While ChaZaL, (the Talmudic Sages) have very few kind words for Bilaam,  the final blessing that Bilaam makes is undeniably the most beautiful blessing. The blessing is so powerful, and evokes the ideals of B'nai Yisroel’s sense of community and its covenant with Hashem that its first line is part the morning service, and this first line of the blessing is among the first words a Jewish child learns when learning the prayer liturgy. Ma Tovu Ohalecha Yaakov Mishkenotecha Yisroel.   How goodly are your tents O Jacob, your dwelling places, O Israel KinChalim NitYu K'GaNot Alei Nahar Ka’AHaLim Natah Hashem Ka’ARaZim Alei Mayim -  stretching out like brooks, like gardens by a river, like aloes planted by Hashem, like cedars by water. Yizal Mayim MiDalYav V’Zaro BMayim RabimWater shall flow from his wells, and his see shall be by abundant waters… (Num. 24: 5-7). Clearly, Bilaam sees a very picturesque and peaceful community with tents and tribal camps arranged in such a way as to ensure modesty and sensitivity to privacy (Rashi). However the Talmud in Sanhedrin 105b explains that the terms Ohalecha (your tents) and Mishkenotecha (your dwelling places) refers to B'nai Yisroel’s two spiritual homes. Tents refers to the Beit Midrash – the houses of study and dwelling places refers to the family home, where the Shechina the aspect of Hashem that dwells between a husband and wife in their home.
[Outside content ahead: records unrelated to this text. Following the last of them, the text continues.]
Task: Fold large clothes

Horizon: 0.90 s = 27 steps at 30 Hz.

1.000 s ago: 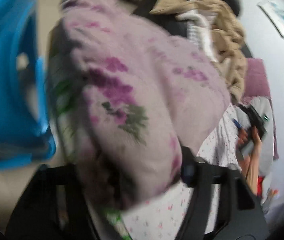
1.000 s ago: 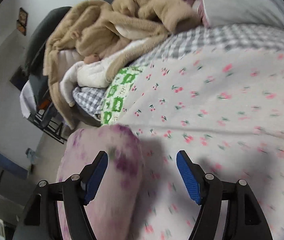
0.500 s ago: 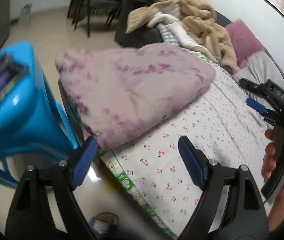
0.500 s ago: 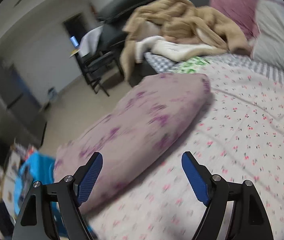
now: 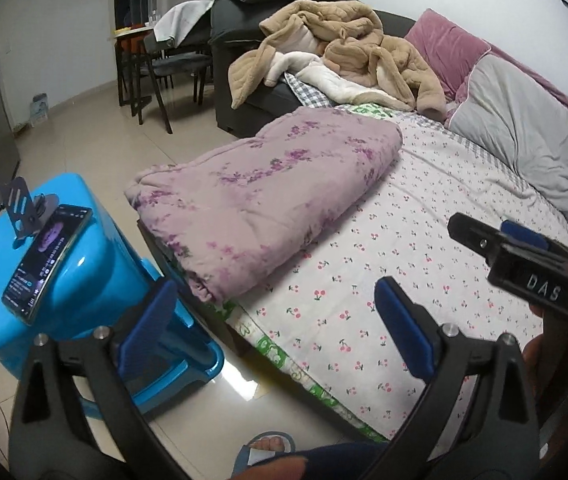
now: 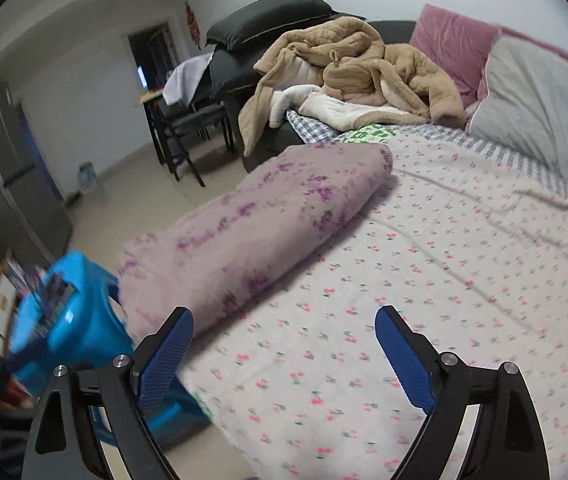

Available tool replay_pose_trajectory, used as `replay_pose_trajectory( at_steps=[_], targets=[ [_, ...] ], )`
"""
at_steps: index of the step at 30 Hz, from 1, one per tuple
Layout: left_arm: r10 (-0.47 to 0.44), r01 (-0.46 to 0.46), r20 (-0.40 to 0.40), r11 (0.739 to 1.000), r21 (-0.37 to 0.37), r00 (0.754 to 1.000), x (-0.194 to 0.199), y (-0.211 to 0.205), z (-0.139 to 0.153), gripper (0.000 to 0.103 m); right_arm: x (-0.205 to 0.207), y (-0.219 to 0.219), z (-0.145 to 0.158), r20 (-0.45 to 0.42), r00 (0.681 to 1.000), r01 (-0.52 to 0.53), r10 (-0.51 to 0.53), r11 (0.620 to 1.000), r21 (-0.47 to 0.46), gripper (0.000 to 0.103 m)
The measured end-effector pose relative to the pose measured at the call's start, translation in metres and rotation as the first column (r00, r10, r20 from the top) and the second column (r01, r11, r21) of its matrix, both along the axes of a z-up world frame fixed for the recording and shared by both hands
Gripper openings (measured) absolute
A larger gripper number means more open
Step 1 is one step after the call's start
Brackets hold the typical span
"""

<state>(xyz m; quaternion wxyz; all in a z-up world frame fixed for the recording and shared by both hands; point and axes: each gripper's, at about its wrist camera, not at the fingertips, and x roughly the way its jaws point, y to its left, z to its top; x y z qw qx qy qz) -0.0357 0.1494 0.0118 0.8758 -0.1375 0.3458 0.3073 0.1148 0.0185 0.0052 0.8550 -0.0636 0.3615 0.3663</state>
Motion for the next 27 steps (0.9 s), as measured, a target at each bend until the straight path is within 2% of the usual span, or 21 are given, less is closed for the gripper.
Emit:
replay_pose_trajectory(
  at_steps=[1, 9, 14, 27],
  targets=[
    [0.004, -0.004, -0.007, 1.0, -0.001, 1.0, 0.001, -0.001, -0.001, 0.101, 0.0, -0.001, 0.0, 0.011, 1.0, 0.008, -0.008, 1.0, -0.005, 0.103],
    [0.015, -0.015, -0.037, 1.0, 0.024, 0.999, 0.014, -0.003, -0.008, 0.102, -0.005, -0.005, 0.0, 0.053, 0.998, 0.018, -0.017, 1.0, -0.01, 0.103],
    [-0.015, 0.017, -0.075, 1.0, 0.026, 0.997, 0.034, -0.002, -0.014, 0.102, 0.005, -0.006, -0.007, 0.028, 0.999, 0.035, -0.035, 0.999, -0.004, 0.103],
    [-0.023, 0.027, -0.115, 0.999, 0.033, 0.993, 0.049, -0.004, -0.023, 0.102, 0.02, -0.011, -0.017, 0.003, 0.999, 0.044, -0.044, 0.999, 0.008, 0.103]
  ],
)
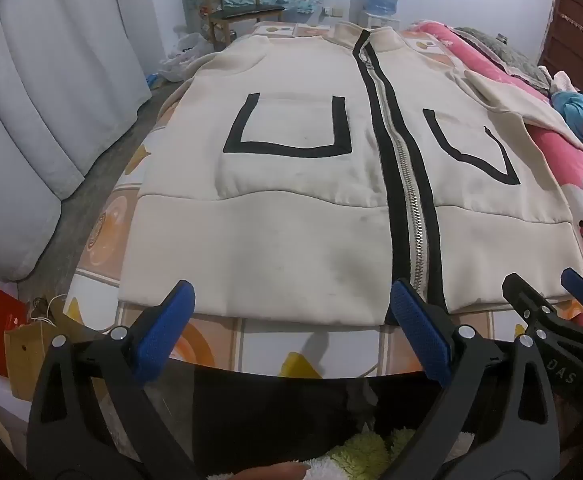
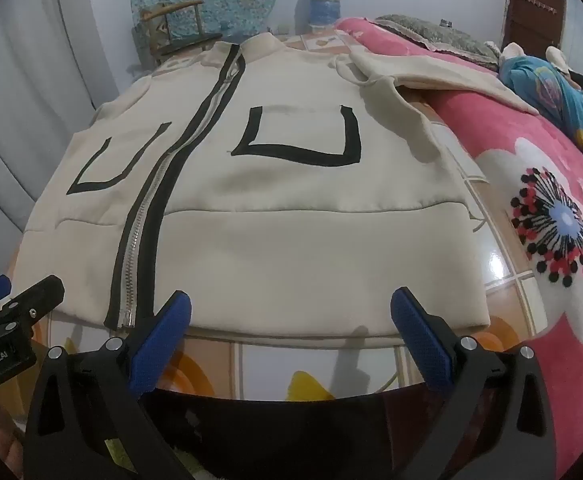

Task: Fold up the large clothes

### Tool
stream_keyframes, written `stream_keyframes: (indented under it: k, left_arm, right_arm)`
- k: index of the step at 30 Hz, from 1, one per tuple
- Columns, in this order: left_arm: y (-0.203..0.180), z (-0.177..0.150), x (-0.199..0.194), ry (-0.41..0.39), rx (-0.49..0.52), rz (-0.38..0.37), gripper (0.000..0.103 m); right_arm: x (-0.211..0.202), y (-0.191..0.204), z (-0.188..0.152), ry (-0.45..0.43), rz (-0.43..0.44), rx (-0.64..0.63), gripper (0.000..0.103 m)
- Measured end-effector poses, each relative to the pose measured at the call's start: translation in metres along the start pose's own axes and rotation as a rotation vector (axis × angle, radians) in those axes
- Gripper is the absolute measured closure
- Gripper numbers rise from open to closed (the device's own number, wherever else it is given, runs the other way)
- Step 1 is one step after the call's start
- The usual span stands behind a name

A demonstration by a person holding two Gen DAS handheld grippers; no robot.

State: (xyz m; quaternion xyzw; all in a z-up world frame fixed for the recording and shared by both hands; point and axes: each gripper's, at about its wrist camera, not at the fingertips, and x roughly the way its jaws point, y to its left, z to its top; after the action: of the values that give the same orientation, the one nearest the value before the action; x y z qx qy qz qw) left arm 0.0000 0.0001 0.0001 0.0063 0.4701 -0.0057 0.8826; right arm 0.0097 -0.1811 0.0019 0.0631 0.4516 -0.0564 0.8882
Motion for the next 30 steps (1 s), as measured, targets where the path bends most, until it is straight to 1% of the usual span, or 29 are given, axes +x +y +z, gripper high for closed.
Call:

It also alludes to the synagogue, the houses of prayer.  Bilaam’s frequent allusion to water, rivers, and brooks is symbolic of a life source.  For Bilaam, at that moment, in his blessing of B’nai Yisroel, he saw them as a source of life and a source of peace that just need to be left alone to grow and spread its message of life.
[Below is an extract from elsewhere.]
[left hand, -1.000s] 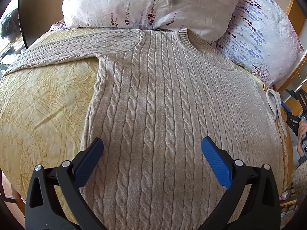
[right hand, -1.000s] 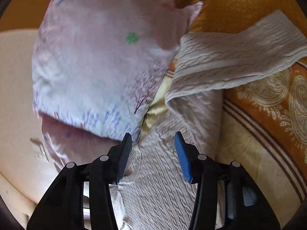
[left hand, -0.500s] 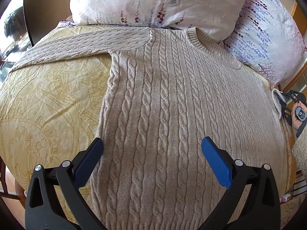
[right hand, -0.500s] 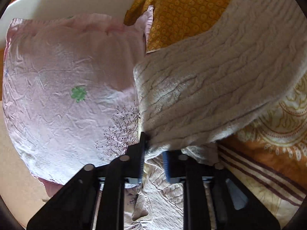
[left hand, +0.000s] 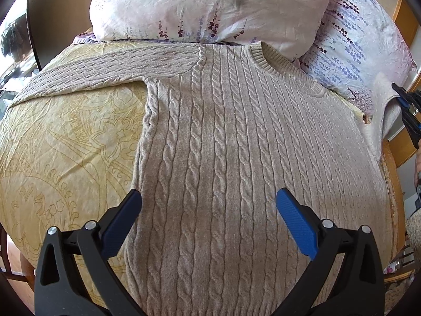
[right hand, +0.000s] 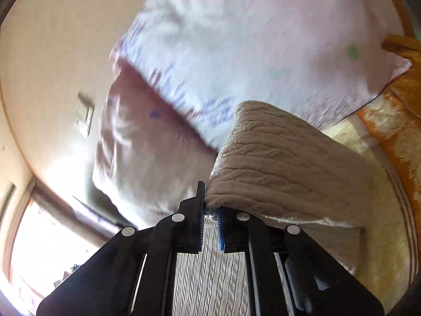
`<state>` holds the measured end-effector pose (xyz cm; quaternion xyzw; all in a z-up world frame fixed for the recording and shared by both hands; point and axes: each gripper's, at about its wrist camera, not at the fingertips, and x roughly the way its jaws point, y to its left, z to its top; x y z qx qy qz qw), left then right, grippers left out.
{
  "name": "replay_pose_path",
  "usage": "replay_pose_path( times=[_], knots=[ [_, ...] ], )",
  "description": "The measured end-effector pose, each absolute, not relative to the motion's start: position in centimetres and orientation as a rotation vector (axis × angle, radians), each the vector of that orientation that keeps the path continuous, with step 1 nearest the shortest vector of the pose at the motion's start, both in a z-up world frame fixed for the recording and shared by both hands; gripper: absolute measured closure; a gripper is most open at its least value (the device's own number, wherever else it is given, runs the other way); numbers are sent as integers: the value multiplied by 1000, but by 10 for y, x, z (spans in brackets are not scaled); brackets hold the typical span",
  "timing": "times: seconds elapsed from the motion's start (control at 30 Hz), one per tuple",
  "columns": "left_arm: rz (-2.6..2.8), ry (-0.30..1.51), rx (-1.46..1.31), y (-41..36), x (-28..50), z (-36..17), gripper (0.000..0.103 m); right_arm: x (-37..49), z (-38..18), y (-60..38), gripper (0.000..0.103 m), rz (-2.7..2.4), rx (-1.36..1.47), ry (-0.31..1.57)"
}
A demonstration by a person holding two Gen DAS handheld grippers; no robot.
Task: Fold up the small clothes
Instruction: 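Close the right tool on the sleeve cuff and lift it, then carry the held sleeve across the sweater body toward the collar with the right tool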
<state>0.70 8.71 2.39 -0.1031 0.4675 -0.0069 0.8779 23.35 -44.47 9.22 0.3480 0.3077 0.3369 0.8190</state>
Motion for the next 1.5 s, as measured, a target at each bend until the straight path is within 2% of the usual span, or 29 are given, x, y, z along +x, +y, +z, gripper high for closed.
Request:
replay_pose_path(
  times=[0.2, 0.3, 0.33, 0.4, 0.43, 0.5, 0.7, 0.8, 0.93, 0.97, 1.0, 1.2, 1.5],
  knots=[
    [-33, 966, -223, 86, 9, 26, 2, 195, 35, -339, 94, 755, 480, 944],
    [-36, 958, -221, 89, 7, 27, 2, 189, 13, -331, 90, 718, 528, 1034],
    [-33, 956, -223, 90, 6, 27, 2, 191, 10, -335, 85, 717, 581, 1043],
    [-23, 957, -235, 96, 4, 26, 2, 189, 8, -357, 53, 688, 661, 1038],
    [-15, 959, -242, 99, 3, 26, 2, 190, 9, -366, 49, 672, 698, 1024],
    [-1, 960, -260, 105, 1, 25, 2, 189, 7, -383, 48, 652, 776, 1000],
    [14, 952, -280, 115, -1, 26, 2, 201, -4, -432, 49, 471, 991, 933],
    [14, 945, -274, 118, -4, 27, 2, 205, -13, -463, 52, 367, 1089, 894],
    [26, 945, -281, 124, -5, 27, 2, 211, -25, -483, 75, 295, 1147, 884],
    [28, 944, -283, 126, -5, 27, 2, 213, -27, -482, 87, 295, 1145, 887],
    [30, 942, -284, 127, -5, 28, 2, 213, -28, -479, 90, 302, 1144, 891],
    [33, 932, -288, 132, -6, 29, 2, 209, -22, -445, 93, 460, 1245, 876],
    [30, 917, -301, 137, -7, 30, 2, 221, 24, -333, 93, 784, 1262, 884]
  ],
)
Bilaam’s blessing remains relevant even during this tragic time.  Yes three innocent lives were taken by individuals and a movement that believes in the sanctity of death.  Yet Hashem, Torah, and Judaism are all about life, about the behavior in the now, about doing everything to promote life. This is embodied in Torah Study – the Ohalecha, and the in Houses of Prayer (Mishkenotecha).  We study in order to better understand how to fulfill God’s commandments. We pray in order to strengthen our connection to Hashem. We don’t study Torah and Talmud in order to figure out how to kidnap and murder; and we don’t enter our houses of prayer in order to curse those who wish to harm the Jewish people. Rather we pray that our children can remain safe, carefree and learning Torah.